Car c'est tout le problème : si l'on retire de Ghost in the Shell tout le questionnement métaphysique sur l'essence de l'être, l'implication éthique des modifications corporelles, le questionnement sur l'intégrité du corps, la valeur des souvenir en relation à l'identité, l'exploration en profondeur sauce cyberpunk du paradoxe du Bateau de Thésée -si on replace bateau, planche par planche, est-il toujours le même bateau, en gros-, bref, si l'on retire tout ça, il ne reste qu'une histoire pas bien originale de vengeance par un méchant cruel qui tue tous les membres d'une corporation gentille, qui s'avère être finalement une méchante grosse corporation qui manque d'éthique, un retournement de situation assez bateau, une conclusion téléphonée.
Bref, Ghost in the Shell, le film, tue le mythe de Ghost in the Shell, l'anime.
Pourtant, impossible de nier le bon moment passé en regardant ce film caviardé de scènes épiques, d'idées visuelles magistrales, de transpositions de scènes magnifiant celles de l'anime.

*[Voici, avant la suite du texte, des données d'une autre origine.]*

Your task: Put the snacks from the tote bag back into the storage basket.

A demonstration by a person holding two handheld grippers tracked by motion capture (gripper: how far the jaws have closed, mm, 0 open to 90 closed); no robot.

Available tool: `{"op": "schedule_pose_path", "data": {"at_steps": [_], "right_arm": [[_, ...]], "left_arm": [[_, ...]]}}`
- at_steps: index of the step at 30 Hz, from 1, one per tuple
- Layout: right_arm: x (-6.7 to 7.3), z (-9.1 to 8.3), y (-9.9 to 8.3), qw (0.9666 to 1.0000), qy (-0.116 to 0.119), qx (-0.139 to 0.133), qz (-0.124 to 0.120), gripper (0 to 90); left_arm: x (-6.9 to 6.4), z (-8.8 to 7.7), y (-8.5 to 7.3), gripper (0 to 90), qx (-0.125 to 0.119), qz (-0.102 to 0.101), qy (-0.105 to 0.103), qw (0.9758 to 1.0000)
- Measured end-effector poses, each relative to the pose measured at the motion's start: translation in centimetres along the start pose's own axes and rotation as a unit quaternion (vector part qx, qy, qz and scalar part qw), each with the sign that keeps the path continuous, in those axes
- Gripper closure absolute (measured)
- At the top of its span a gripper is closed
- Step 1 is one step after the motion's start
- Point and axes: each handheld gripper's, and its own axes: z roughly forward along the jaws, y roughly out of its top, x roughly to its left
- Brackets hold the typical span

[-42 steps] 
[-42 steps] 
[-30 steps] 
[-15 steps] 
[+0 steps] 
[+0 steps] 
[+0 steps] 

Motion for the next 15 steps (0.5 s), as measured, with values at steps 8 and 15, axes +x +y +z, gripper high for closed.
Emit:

Impossible de ne pas saluer la justesse du casting, qui avait pourtant fait grincer des dents -le ridicule argument du whitewashing dans un film se déroulant dans un univers clairement post-nation, qui questionne les frontières de l'identité du corps, ça fait doucement rigoler, quand même!-, la belle performance de Scarlett Johansonn, parfaite dans son rôle.
Trop de bonnes choses pour faire la fine bouche.
Le problème, c'est qu'une fois le film terminé, le générique de fin lancé, avec le morceau iconique susmentionné, les souvenirs d'Oshii et de Shirow reviennent. Et on se souvient.
Le charme tombe et on repasse mentalement ces fragments de scènes loupés puant la cinématique de jeu vidéo loupée, on se souvient de la scène du duel sur l'eau échec cuisant s'il en est. (Je sais, je rabache, mais j'avais oublié de le mentionner à la première mouture de cette critique, et je me suis fait remonter les bretelles par un ami de bon goût, donc je tue toute ambiguité quant à ma relation à ces scènes douloureuses pour la rétine!).
Mais surtout, on réalise le vide abyssal de l'intrigue dépouillée de sa profondeur, de son charme poétique.
Et c'est une sorte de justice poétique qui opère : le film incarne au final parfaitement les questionnements de l'oeuvre originelle, sorte de belle coquille vide et sans âme.
Il y a bien un Ghost in the Shell, littéralement, une enveloppe de chair sans âme, hantée par les émanations, le fantôme de l'oeuvre dont elle est tirée.